Circuit Minimization Work

We plan to post in this page results obtained by the "circuit minimization team" (CMT). This is an informal group of friends and colleagues that are working on the problem of finding "good" circuits over GF2 (alternatively, circuits using only AND, XOR, and XNOR gates). XNOR gates are represented by the operation t = a # b , meaning t = (a + b + 1) modulo 2. The definition of "good" varies: small, low-depth, few AND gates, and so on.

  1. Multiplication in GF(2^6) using irreducible polynomial x^6 + x^3 + 1 . Here is the straight-line program for a circuit with 57 gates and depth 5.
    Here
    is a pdf rendering of the circuit. The red nodes are AND gates. The yellow nodes are XOR gates.
    The Ai's and Bi's are the coefficients of polynomials A, B. The Ci's are the coefficients of C = A*B.
    The best circuit we can find in the literature for this problem, here, has depth 5, size 61.  

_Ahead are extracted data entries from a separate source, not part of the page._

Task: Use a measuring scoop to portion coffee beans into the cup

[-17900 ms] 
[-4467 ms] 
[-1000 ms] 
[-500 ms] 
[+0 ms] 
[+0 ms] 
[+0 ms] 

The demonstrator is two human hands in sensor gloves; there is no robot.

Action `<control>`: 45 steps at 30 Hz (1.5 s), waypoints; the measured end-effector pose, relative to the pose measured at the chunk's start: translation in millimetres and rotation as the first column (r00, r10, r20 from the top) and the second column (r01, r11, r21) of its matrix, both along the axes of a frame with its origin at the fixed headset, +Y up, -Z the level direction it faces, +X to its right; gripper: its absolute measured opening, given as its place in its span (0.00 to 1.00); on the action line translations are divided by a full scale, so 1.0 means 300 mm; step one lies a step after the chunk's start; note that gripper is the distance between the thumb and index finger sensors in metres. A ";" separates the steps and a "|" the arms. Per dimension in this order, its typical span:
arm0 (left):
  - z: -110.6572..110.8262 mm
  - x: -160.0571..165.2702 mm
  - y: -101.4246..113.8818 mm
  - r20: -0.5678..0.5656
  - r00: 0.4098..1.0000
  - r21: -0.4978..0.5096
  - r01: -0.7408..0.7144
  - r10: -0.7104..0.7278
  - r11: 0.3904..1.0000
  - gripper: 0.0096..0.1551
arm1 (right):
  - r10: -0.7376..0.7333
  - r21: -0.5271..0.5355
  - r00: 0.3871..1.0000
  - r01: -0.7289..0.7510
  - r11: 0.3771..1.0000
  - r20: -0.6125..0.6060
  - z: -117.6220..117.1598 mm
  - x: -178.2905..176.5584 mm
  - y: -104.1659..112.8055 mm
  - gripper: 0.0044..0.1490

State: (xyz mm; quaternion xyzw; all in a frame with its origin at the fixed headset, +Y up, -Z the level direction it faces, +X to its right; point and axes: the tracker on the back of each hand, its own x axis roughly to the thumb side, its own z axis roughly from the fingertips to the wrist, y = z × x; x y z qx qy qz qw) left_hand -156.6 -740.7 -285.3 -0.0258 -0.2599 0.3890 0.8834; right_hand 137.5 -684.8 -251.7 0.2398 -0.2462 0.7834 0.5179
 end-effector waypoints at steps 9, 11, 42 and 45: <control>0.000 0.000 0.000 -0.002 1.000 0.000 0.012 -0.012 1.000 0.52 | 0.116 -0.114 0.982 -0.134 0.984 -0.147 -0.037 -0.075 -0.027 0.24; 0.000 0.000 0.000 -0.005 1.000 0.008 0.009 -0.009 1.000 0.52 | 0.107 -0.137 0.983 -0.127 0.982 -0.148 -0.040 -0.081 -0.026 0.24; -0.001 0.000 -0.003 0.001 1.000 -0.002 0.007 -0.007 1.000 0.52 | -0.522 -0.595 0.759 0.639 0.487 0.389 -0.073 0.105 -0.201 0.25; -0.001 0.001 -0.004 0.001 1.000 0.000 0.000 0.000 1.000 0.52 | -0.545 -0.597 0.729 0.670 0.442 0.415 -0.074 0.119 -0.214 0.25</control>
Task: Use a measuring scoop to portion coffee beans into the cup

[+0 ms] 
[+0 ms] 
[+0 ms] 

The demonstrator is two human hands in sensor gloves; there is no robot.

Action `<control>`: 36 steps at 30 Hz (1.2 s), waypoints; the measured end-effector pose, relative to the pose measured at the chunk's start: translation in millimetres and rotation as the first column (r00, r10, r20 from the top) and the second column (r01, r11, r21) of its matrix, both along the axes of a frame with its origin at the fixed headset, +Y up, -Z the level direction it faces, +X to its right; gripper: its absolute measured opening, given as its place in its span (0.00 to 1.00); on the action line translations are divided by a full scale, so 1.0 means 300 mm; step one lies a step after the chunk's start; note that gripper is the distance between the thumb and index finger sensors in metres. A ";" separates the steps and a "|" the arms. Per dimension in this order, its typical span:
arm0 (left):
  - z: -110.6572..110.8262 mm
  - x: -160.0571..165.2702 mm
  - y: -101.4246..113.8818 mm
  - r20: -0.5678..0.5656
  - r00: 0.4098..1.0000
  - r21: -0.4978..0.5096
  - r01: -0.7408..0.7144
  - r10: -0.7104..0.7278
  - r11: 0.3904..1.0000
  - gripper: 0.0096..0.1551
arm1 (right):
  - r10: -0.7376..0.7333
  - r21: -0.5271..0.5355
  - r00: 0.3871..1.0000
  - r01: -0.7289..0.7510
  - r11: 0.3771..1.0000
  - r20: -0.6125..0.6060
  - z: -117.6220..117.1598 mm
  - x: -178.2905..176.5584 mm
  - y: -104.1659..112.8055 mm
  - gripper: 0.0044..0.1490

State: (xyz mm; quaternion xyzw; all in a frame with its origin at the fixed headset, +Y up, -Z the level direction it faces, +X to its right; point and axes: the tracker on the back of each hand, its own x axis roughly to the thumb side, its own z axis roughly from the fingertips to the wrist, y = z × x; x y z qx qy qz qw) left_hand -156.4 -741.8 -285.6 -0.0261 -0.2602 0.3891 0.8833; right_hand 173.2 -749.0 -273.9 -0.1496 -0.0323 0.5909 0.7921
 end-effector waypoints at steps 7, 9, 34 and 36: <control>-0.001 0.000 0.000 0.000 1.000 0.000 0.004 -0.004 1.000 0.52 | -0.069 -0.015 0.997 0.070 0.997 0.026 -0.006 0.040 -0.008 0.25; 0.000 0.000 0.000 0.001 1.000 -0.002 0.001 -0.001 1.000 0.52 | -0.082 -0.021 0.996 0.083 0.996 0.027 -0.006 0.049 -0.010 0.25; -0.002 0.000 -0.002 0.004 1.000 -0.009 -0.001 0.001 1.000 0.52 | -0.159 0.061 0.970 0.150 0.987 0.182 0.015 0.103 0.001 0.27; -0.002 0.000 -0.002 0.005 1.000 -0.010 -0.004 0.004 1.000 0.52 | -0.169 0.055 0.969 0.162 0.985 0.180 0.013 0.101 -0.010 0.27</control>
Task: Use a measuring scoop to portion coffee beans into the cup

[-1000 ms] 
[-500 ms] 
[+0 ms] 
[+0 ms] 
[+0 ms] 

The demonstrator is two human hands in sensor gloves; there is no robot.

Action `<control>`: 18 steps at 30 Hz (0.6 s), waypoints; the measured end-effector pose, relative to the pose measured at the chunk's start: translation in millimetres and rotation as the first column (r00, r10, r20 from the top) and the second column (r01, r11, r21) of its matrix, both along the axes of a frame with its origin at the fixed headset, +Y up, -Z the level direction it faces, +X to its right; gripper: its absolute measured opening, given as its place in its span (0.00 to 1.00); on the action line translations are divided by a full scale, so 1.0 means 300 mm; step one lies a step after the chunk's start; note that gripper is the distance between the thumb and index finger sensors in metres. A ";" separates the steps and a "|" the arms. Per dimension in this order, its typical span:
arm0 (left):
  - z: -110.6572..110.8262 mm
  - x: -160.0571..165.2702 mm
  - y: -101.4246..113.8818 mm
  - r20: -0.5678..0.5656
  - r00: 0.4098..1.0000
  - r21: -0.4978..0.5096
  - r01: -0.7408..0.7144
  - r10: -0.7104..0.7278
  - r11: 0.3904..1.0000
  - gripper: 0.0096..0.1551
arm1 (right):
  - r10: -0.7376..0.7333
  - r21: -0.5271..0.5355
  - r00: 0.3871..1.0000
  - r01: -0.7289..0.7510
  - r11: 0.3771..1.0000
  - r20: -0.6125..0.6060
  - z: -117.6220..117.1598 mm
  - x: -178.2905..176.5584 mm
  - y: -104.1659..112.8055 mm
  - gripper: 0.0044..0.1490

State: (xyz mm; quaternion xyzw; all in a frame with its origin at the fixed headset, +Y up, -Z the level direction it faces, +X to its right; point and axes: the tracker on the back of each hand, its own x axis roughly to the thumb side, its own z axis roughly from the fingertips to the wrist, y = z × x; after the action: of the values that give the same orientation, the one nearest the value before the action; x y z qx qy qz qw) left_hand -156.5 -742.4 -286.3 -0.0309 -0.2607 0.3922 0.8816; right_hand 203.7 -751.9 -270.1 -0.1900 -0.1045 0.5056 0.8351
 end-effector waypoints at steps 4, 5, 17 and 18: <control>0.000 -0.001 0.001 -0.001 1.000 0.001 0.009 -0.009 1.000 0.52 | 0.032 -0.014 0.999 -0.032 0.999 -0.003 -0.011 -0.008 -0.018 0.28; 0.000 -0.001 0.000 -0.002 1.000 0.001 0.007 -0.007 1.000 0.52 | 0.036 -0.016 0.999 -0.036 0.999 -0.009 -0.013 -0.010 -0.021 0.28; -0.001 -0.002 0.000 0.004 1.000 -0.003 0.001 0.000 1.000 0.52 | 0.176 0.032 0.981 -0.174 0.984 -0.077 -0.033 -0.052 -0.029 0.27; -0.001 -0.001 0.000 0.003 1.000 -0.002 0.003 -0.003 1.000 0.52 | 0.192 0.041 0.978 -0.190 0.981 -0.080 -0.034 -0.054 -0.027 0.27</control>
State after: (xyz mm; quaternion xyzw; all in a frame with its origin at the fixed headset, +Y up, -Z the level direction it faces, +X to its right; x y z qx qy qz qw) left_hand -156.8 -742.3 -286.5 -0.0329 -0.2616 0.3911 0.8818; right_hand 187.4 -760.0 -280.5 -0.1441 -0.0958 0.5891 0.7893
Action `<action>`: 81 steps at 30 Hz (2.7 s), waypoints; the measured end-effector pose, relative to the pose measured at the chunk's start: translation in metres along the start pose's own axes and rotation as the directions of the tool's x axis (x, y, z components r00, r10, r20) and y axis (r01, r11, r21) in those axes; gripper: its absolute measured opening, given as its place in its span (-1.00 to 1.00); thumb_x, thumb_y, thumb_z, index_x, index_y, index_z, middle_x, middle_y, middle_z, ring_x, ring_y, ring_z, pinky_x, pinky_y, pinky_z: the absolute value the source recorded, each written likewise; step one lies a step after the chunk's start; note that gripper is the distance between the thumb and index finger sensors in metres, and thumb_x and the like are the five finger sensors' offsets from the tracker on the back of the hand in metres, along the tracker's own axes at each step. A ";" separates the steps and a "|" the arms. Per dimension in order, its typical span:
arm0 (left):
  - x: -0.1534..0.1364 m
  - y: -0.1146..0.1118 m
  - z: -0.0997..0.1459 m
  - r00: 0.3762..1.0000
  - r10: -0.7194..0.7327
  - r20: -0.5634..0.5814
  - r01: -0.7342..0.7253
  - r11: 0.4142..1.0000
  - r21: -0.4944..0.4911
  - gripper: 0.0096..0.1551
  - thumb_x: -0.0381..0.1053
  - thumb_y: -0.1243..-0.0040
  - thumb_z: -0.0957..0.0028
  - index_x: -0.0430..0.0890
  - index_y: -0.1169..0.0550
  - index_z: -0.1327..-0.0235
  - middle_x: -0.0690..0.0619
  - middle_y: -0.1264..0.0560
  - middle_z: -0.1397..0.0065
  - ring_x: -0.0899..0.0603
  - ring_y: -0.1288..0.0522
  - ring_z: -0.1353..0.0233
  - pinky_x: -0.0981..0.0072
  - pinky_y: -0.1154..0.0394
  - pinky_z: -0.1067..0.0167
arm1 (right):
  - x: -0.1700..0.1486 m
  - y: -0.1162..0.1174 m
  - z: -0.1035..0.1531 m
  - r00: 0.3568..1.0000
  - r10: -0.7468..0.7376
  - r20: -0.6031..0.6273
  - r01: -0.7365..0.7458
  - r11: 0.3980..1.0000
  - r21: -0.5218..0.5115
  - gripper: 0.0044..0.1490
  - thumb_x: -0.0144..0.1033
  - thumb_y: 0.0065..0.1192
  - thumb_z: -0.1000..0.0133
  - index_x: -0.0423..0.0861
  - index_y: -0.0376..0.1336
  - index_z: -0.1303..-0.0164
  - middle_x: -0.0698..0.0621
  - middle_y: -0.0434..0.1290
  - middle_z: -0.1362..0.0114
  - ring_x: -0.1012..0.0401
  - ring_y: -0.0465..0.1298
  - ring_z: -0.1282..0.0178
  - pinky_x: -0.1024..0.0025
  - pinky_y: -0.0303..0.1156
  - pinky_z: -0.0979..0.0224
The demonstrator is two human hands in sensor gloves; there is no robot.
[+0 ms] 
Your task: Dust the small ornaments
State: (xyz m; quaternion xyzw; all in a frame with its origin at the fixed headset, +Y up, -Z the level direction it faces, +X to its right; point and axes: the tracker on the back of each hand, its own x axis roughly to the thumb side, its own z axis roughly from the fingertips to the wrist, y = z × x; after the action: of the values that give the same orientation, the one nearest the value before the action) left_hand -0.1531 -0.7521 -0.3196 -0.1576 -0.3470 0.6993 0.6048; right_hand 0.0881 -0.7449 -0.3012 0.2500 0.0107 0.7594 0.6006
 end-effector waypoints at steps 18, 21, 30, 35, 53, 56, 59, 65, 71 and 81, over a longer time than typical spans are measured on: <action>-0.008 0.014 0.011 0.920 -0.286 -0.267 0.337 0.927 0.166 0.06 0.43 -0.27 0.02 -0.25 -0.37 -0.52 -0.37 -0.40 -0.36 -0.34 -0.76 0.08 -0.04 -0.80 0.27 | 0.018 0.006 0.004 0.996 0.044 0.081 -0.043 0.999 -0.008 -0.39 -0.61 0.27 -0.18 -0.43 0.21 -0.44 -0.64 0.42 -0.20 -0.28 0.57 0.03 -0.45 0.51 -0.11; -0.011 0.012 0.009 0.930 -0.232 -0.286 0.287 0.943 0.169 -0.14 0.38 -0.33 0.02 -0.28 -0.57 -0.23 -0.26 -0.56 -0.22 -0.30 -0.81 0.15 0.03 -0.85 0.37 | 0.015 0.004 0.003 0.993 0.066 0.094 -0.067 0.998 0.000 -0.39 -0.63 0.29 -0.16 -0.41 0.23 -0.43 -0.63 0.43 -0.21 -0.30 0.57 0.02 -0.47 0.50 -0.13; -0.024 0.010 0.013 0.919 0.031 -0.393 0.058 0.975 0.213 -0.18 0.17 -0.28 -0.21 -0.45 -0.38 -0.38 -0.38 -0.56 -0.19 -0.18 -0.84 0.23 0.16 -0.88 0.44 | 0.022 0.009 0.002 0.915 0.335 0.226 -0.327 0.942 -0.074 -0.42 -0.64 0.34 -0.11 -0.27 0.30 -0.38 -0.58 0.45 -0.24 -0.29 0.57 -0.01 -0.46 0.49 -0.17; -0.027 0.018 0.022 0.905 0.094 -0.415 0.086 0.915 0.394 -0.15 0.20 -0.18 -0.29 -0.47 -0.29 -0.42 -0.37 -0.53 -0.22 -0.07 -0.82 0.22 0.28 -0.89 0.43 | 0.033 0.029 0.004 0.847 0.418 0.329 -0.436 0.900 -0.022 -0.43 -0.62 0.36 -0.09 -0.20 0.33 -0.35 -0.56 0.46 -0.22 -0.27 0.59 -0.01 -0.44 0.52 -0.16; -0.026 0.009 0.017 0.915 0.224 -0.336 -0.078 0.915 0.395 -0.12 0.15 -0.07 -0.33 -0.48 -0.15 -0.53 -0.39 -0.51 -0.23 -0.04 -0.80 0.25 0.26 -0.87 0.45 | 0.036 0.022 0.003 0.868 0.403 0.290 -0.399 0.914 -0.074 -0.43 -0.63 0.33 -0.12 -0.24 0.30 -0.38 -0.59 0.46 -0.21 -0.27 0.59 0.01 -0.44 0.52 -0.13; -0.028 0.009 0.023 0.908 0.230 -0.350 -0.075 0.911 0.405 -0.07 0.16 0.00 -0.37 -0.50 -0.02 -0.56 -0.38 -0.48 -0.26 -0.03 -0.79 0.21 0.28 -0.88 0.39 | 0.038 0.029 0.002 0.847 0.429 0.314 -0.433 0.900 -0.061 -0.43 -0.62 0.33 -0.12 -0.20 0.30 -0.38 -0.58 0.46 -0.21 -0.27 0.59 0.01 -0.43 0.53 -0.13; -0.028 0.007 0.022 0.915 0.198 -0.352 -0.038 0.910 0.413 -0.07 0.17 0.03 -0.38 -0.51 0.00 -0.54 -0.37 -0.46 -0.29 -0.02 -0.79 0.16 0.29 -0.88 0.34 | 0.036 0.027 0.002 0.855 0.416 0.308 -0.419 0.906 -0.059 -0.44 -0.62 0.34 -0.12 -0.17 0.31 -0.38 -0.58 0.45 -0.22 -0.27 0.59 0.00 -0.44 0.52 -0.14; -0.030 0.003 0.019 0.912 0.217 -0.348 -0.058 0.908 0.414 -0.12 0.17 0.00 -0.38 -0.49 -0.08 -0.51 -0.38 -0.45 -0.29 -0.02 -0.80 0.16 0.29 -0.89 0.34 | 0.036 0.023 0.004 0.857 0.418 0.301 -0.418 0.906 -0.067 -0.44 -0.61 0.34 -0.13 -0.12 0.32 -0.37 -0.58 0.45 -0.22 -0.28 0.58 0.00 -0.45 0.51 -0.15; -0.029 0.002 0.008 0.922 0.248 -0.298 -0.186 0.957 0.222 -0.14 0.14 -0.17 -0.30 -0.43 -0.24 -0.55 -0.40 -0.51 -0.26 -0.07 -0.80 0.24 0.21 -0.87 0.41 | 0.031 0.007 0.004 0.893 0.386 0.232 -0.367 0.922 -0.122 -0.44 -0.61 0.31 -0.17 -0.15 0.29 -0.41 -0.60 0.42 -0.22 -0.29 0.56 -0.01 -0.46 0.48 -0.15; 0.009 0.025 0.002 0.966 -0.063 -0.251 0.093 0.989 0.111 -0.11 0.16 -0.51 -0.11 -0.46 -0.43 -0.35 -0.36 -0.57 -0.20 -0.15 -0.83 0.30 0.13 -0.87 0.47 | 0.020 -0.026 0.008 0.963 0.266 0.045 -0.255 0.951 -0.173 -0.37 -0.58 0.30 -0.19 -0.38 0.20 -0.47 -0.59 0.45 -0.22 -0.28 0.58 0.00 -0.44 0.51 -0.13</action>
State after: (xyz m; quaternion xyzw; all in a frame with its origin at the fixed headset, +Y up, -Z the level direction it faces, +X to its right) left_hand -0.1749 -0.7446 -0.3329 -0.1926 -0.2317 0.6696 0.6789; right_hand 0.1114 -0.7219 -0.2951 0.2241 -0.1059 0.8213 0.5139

  2. Multiplication in GF(2^7). 
    1. Using irreducible polynomial x^7 + x^4 + 1 .
      The best published circuit we can find for this has depth 7 and 100 gates.
      Here
      is the straight-line program for a circuit with 84 gates and depth 5.
      Here
      is a pdf rendering of the circuit. The red nodes are AND gates. The yellow nodes are XOR gates. 
    2. Using irreducible polynomial x^7 + x^3 + 1 .
      The best published circuit we can find for this has depth 7 and 100 gates.
      Here
      is the straight-line program for a circuit with 85 gates and depth 5.
      Here
      is a pdf rendering of the circuit. The red nodes are AND gates. The yellow nodes are XOR gates. 

  3. Multiplication in GF(2^8) using the AES polynomial x^8 + x^4 + x^3 + x + 1 . The best published circuit we can find for this has 135 gates and depth 7 ( link ).
    Here
    is the straight-line program for a circuit with 117 gates and depth 6.
    The Ai's and Bi's are the coefficients of polynomials A, B. The Ci's are the coefficients of C = A*B.
  4. Multiplication in GF(2^8) : custom-built field representation. The next circuit was built using a tower field representation. It has 106 gates and is of depth 6. It probably beats any previous (as of Sept. 20, 2017) result for GF(2^8) multiplication. Here is the straight-line program.
    Send me email for details of the construction and representation. The inputs to the circuit are the Ai's and Bi's. The outputs are the Ci's.
  5. Multiplication in GF(2^16) : custom-built field representation. The next circuit was built using a tower field representation. It has 374 gates and is of depth 8. It probably beats any previous (as of Sept. 20, 2017) result for GF(2^16) multiplication. Here is the straight-line program.
    Send me email for details of the construction and representation. The inputs to the circuit are the Ai's and Bi's. The outputs are the Ci's.
  6. A 16-bit Sbox. The paper "Customizable Sponge-Based Authenticated Encryption Using 16-bit S-boxes" (in Military Communications Conference, MILCOM 2015 - 2015 IEEE) presents a 16-bit Sbox based on GF(2^16) inversion. It quotes a size of 1382 gates (1238 XOR gates and 144 AND gates, no depth is given). The next circuit for the same Sbox has 462 gates and depth 35 (349 XOR gates and 113 AND gates). Here is the straight-line program.
    Send me email for details of the construction and representation.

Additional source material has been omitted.